Monitoring and observability#
Metrics to export#
# Node metrics
navarch_node_gpu_count
navarch_node_gpu_temperature_celsius
navarch_node_gpu_utilization_percent
navarch_node_gpu_memory_used_bytes
navarch_node_gpu_power_watts
navarch_node_health_check_status
# Control plane metrics
navarch_nodes_total
navarch_nodes_healthy
navarch_nodes_unhealthy
navarch_commands_issued_total
navarch_xid_errors_total
Alerting recommendations#
| Alert | Condition | Severity |
|---|---|---|
| GPU temperature high | > 83°C for 5 min | Warning |
| GPU fallen off bus | XID 79 | Critical |
| Node unhealthy | Health != Healthy for 10 min | Warning |
| No heartbeat | Last heartbeat > 5 min | Critical |
| Pool capacity low | Available nodes < 10% | Warning |
Security considerations#
Network security#
- Control plane should be behind a load balancer with TLS.
- Node agents should authenticate with the control plane.
- Consider using private networks for node-to-control-plane traffic.
Authentication#
Enable bearer token authentication by setting NAVARCH_AUTH_TOKEN on both the control plane and node agents:
# Control plane
export NAVARCH_AUTH_TOKEN="your-secret-token"
control-plane --config config.yaml
# Node agent
export NAVARCH_AUTH_TOKEN="your-secret-token"

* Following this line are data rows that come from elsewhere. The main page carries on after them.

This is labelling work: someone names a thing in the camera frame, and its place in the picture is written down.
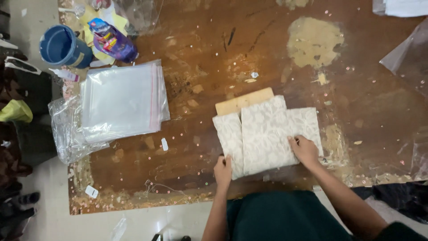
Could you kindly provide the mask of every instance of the paper tag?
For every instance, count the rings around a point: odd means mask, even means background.
[[[162,138],[162,148],[164,151],[168,150],[168,143],[166,142],[165,138]]]
[[[97,198],[98,196],[98,190],[88,185],[86,187],[85,193],[88,194],[91,198]]]

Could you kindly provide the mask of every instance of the plastic bottle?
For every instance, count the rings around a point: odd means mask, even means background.
[[[70,71],[63,70],[63,69],[49,69],[50,71],[54,72],[58,77],[64,78],[65,80],[79,82],[80,76],[73,74]]]

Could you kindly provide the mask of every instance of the worn table surface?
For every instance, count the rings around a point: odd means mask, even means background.
[[[320,160],[348,186],[428,179],[412,162],[424,98],[379,64],[422,18],[377,16],[371,1],[283,2],[165,0],[153,34],[136,40],[136,63],[162,59],[171,120],[70,165],[70,213],[212,200],[222,153],[214,105],[265,87],[288,108],[317,108]],[[233,181],[229,197],[315,184],[299,164]]]

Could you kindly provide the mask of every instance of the blue plastic container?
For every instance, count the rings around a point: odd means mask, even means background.
[[[40,39],[42,59],[51,65],[84,69],[92,62],[92,49],[78,39],[68,26],[54,25]]]

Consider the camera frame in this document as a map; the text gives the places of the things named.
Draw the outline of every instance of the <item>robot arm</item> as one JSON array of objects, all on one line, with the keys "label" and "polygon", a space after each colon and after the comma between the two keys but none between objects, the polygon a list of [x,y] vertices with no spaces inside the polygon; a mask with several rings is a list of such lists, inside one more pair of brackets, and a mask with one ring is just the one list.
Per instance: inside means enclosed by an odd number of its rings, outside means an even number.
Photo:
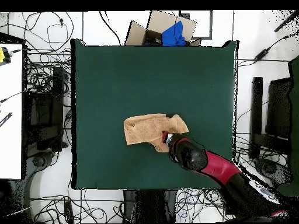
[{"label": "robot arm", "polygon": [[237,210],[236,216],[271,217],[286,213],[274,195],[255,180],[248,179],[227,159],[199,148],[181,134],[163,133],[170,158],[184,169],[216,181],[224,190],[224,200]]}]

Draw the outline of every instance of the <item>green table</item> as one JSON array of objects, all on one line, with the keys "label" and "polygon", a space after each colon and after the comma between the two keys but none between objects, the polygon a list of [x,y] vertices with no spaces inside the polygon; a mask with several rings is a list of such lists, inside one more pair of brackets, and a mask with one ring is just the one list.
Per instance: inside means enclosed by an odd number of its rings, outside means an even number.
[{"label": "green table", "polygon": [[72,188],[218,187],[148,143],[126,145],[123,121],[176,113],[189,138],[231,160],[236,47],[88,47],[72,40]]},{"label": "green table", "polygon": [[288,63],[290,78],[293,87],[290,92],[291,100],[291,156],[290,166],[293,181],[290,184],[280,185],[278,191],[292,197],[299,196],[299,56]]}]

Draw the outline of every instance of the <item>cardboard box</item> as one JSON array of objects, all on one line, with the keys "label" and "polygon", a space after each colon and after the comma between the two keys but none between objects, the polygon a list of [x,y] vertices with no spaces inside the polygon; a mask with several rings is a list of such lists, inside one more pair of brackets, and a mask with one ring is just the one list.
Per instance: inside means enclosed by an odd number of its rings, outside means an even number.
[{"label": "cardboard box", "polygon": [[128,28],[126,46],[141,46],[145,43],[146,39],[161,39],[162,33],[179,21],[183,24],[182,36],[185,38],[186,46],[200,46],[200,38],[191,42],[197,24],[194,20],[156,10],[151,11],[149,16],[147,28],[142,27],[133,20],[131,21],[130,27]]}]

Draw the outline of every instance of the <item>black cable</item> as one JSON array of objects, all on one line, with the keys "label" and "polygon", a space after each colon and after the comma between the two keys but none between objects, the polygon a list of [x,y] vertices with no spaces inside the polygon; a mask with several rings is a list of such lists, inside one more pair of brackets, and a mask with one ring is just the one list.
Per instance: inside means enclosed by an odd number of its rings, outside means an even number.
[{"label": "black cable", "polygon": [[251,63],[251,64],[238,65],[238,67],[253,65],[253,64],[255,64],[256,62],[257,62],[257,61],[254,61],[254,62]]},{"label": "black cable", "polygon": [[120,39],[119,37],[117,36],[117,34],[115,33],[115,31],[113,31],[113,29],[108,25],[108,23],[104,20],[101,12],[99,11],[100,13],[100,17],[102,18],[103,22],[106,24],[106,26],[112,31],[112,33],[114,33],[114,35],[117,37],[117,40],[119,41],[119,45],[121,46],[121,43],[120,43]]},{"label": "black cable", "polygon": [[80,190],[80,223],[82,222],[82,190]]},{"label": "black cable", "polygon": [[244,114],[250,112],[251,110],[252,110],[252,108],[249,109],[248,111],[244,112],[241,116],[239,116],[238,119],[237,119],[237,121],[236,121],[236,124],[238,123],[239,119],[240,119]]},{"label": "black cable", "polygon": [[6,102],[6,101],[7,101],[8,99],[10,99],[11,97],[14,97],[14,96],[19,95],[19,94],[24,93],[24,92],[26,92],[26,90],[24,90],[24,91],[22,91],[22,92],[19,92],[19,93],[16,93],[16,94],[14,94],[14,95],[12,95],[12,96],[9,96],[9,97],[6,98],[6,99],[0,100],[0,103]]},{"label": "black cable", "polygon": [[253,63],[251,64],[246,64],[246,65],[241,65],[242,63],[246,62],[246,61],[243,61],[241,62],[240,64],[238,64],[238,67],[242,67],[242,66],[249,66],[249,65],[253,65],[255,64],[256,62],[260,61],[263,57],[265,57],[268,53],[269,53],[269,50],[275,45],[277,44],[278,42],[280,42],[281,40],[285,40],[285,39],[288,39],[290,37],[293,37],[295,35],[298,35],[299,34],[299,29],[293,33],[293,34],[289,34],[289,35],[286,35],[282,38],[280,38],[279,40],[277,40],[276,42],[274,42],[271,46],[269,46],[267,49],[264,49],[263,51],[261,51],[257,56],[255,56],[255,58],[253,60],[255,60]]}]

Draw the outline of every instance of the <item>blue cloth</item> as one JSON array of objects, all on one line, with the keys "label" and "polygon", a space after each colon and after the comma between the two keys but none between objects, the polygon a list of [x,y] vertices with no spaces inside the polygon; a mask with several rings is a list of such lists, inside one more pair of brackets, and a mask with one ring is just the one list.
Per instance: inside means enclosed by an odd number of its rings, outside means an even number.
[{"label": "blue cloth", "polygon": [[175,23],[162,33],[163,46],[184,46],[185,38],[182,36],[183,24],[181,21]]}]

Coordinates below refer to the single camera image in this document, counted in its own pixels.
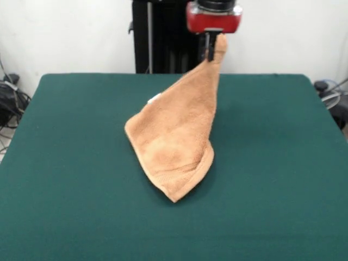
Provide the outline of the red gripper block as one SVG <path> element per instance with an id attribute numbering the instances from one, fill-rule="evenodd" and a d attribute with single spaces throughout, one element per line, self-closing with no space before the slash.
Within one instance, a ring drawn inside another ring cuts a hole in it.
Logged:
<path id="1" fill-rule="evenodd" d="M 234 8 L 227 13 L 214 13 L 200 8 L 187 8 L 187 27 L 192 33 L 205 32 L 205 59 L 214 60 L 215 44 L 218 32 L 235 33 L 239 27 L 243 10 Z"/>

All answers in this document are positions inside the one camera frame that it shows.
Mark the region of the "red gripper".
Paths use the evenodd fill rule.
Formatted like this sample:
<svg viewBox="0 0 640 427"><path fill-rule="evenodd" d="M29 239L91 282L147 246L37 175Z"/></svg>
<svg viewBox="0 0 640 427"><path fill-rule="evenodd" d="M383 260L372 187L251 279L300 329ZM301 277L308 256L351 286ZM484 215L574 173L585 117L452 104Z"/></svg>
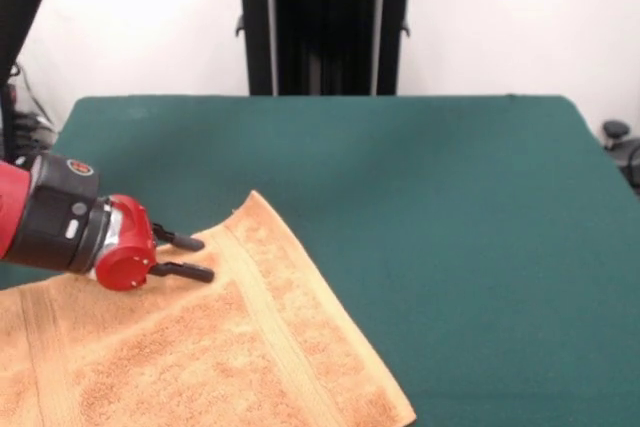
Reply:
<svg viewBox="0 0 640 427"><path fill-rule="evenodd" d="M184 262L156 264L154 237L185 251L204 249L202 240L169 231L159 223L151 224L146 209L130 196L112 195L108 200L109 224L94 262L94 277L101 286L112 291L132 290L146 283L148 273L202 283L214 280L214 271L207 267Z"/></svg>

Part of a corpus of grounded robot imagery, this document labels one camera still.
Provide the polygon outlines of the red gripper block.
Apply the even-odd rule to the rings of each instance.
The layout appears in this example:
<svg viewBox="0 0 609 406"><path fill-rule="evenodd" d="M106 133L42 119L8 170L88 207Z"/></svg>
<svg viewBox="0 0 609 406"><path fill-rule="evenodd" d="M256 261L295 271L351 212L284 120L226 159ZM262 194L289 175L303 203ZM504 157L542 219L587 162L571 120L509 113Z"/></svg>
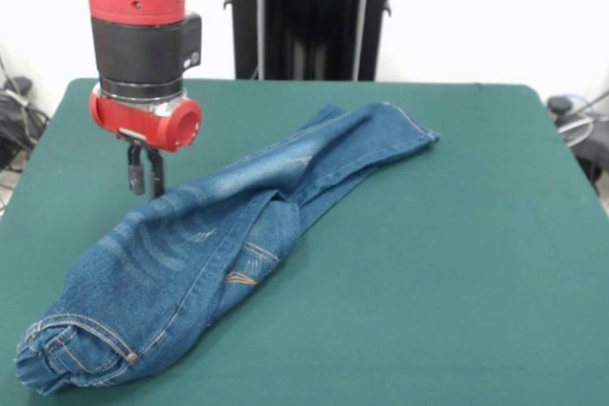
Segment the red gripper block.
<svg viewBox="0 0 609 406"><path fill-rule="evenodd" d="M118 137L136 140L150 146L151 198L165 193L164 160L161 152L176 152L191 145L202 124L202 110L193 100L181 95L159 104L129 104L110 98L97 84L89 98L89 111L94 122ZM130 141L128 147L128 184L135 195L145 193L142 147Z"/></svg>

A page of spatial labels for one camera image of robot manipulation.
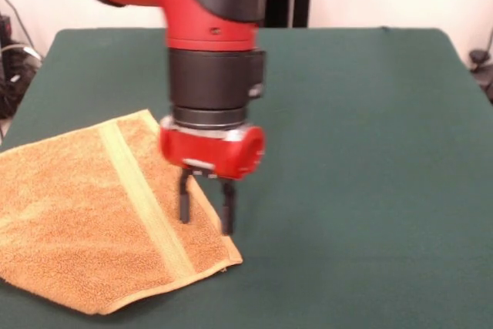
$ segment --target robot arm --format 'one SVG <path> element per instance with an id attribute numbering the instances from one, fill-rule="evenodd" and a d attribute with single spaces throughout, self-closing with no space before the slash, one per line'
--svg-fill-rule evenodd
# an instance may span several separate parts
<path id="1" fill-rule="evenodd" d="M 265 52 L 256 47 L 266 0 L 99 0 L 158 6 L 167 22 L 171 114 L 161 122 L 160 148 L 182 167 L 180 219 L 189 222 L 186 180 L 217 177 L 226 196 L 223 232 L 233 232 L 234 180 L 257 168 L 265 147 L 247 106 L 261 97 Z"/>

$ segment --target orange towel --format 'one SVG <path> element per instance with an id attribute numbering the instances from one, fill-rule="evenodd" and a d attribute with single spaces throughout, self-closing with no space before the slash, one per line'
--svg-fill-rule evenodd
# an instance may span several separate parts
<path id="1" fill-rule="evenodd" d="M 158 130 L 141 111 L 0 155 L 0 277 L 110 314 L 241 264 L 193 178 L 191 223 L 178 220 L 179 169 Z"/>

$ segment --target green felt surface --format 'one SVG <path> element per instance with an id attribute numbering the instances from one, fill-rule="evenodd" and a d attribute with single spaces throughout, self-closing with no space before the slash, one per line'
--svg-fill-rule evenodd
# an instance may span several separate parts
<path id="1" fill-rule="evenodd" d="M 447 36 L 266 29 L 259 43 L 251 120 L 268 144 L 239 184 L 244 264 L 109 317 L 0 284 L 2 329 L 493 327 L 493 115 Z M 61 32 L 2 150 L 139 109 L 160 119 L 164 53 L 162 30 Z"/>

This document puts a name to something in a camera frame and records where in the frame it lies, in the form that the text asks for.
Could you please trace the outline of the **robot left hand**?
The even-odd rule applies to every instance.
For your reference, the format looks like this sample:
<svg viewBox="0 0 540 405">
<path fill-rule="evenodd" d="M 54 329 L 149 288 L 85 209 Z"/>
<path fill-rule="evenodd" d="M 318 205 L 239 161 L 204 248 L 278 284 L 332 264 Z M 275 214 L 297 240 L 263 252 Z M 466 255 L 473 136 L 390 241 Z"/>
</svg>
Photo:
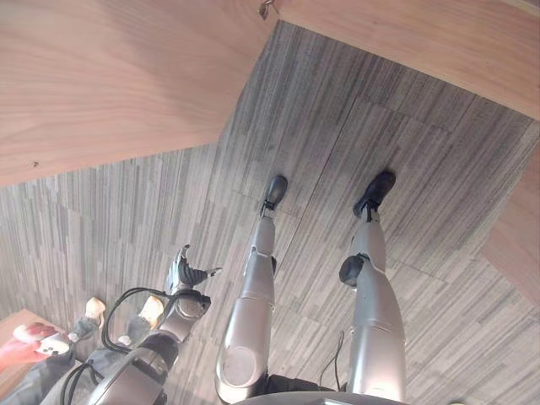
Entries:
<svg viewBox="0 0 540 405">
<path fill-rule="evenodd" d="M 208 278 L 215 277 L 223 268 L 215 267 L 202 270 L 193 267 L 187 259 L 187 251 L 191 246 L 184 245 L 175 256 L 167 272 L 164 290 L 168 295 L 174 295 L 183 289 L 194 289 Z"/>
</svg>

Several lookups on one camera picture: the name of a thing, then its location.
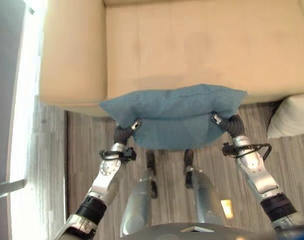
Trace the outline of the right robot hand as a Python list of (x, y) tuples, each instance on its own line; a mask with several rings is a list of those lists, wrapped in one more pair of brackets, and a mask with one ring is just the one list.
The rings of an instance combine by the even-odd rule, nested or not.
[(212, 115), (212, 121), (218, 125), (220, 129), (228, 132), (232, 138), (246, 134), (245, 125), (239, 114), (235, 114), (230, 118), (221, 118), (217, 113), (215, 113)]

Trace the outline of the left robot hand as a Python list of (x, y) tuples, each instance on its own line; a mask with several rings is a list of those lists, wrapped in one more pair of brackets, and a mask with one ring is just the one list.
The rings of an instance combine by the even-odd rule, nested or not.
[(113, 142), (115, 144), (127, 145), (128, 140), (133, 136), (134, 132), (141, 127), (142, 120), (136, 119), (134, 123), (126, 128), (117, 126), (114, 130)]

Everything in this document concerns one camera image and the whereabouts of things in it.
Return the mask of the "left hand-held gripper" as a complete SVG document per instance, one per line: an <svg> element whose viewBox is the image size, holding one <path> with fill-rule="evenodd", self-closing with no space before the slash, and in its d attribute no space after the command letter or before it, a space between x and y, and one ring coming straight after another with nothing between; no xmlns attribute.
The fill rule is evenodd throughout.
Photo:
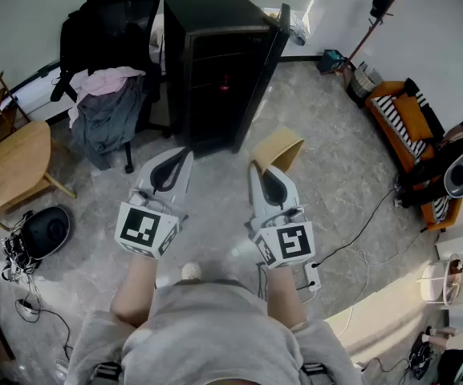
<svg viewBox="0 0 463 385"><path fill-rule="evenodd" d="M193 161L189 148L172 148L142 166L137 188L120 204L115 240L123 249L151 259L163 257L187 219L182 207Z"/></svg>

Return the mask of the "beige plastic container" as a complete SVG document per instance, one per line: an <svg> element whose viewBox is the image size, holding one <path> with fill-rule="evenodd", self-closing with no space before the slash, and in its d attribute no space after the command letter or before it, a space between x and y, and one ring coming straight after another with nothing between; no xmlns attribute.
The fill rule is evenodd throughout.
<svg viewBox="0 0 463 385"><path fill-rule="evenodd" d="M264 174L270 166L287 172L300 153L304 139L287 127L282 127L257 144L251 160Z"/></svg>

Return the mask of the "person's right forearm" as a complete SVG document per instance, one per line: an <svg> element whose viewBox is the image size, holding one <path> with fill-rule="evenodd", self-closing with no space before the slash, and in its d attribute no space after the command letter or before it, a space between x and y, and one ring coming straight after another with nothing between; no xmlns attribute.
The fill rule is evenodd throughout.
<svg viewBox="0 0 463 385"><path fill-rule="evenodd" d="M307 320L290 267L267 271L267 313L291 329Z"/></svg>

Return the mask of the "grey garment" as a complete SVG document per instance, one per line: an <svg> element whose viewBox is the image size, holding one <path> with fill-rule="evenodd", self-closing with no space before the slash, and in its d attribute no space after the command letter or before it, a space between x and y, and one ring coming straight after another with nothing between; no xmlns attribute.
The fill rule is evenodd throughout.
<svg viewBox="0 0 463 385"><path fill-rule="evenodd" d="M110 168L105 156L135 135L148 89L144 76L126 80L121 89L103 95L86 95L77 106L71 134L76 146L100 171Z"/></svg>

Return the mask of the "white power strip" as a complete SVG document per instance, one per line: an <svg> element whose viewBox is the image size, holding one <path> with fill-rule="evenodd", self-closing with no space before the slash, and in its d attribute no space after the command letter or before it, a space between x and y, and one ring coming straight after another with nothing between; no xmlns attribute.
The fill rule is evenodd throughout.
<svg viewBox="0 0 463 385"><path fill-rule="evenodd" d="M310 292L317 292L321 288L321 281L319 277L319 270L315 261L308 261L304 265L304 273L306 275L308 290Z"/></svg>

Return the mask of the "person's left white shoe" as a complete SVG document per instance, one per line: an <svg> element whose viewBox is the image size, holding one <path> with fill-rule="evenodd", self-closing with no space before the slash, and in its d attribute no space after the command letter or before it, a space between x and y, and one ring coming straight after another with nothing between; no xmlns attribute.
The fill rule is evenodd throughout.
<svg viewBox="0 0 463 385"><path fill-rule="evenodd" d="M185 263L181 268L181 277L184 281L201 280L202 271L198 262Z"/></svg>

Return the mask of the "pink garment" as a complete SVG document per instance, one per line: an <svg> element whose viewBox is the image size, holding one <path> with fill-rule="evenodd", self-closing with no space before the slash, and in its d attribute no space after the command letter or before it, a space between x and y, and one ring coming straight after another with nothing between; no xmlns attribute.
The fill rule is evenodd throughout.
<svg viewBox="0 0 463 385"><path fill-rule="evenodd" d="M69 128L72 129L78 119L78 105L87 95L100 96L118 92L128 79L139 75L146 75L146 72L132 67L117 67L98 70L88 76L81 85L75 106L68 110Z"/></svg>

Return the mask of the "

node-agent --server https://control-plane.example.com
For token generation, client configuration, and custom authentication methods, see authentication.
Secrets management#
- Use cloud provider secret managers for sensitive configuration.
- Rotate credentials regularly.
- Avoid hardcoding secrets in images or scripts.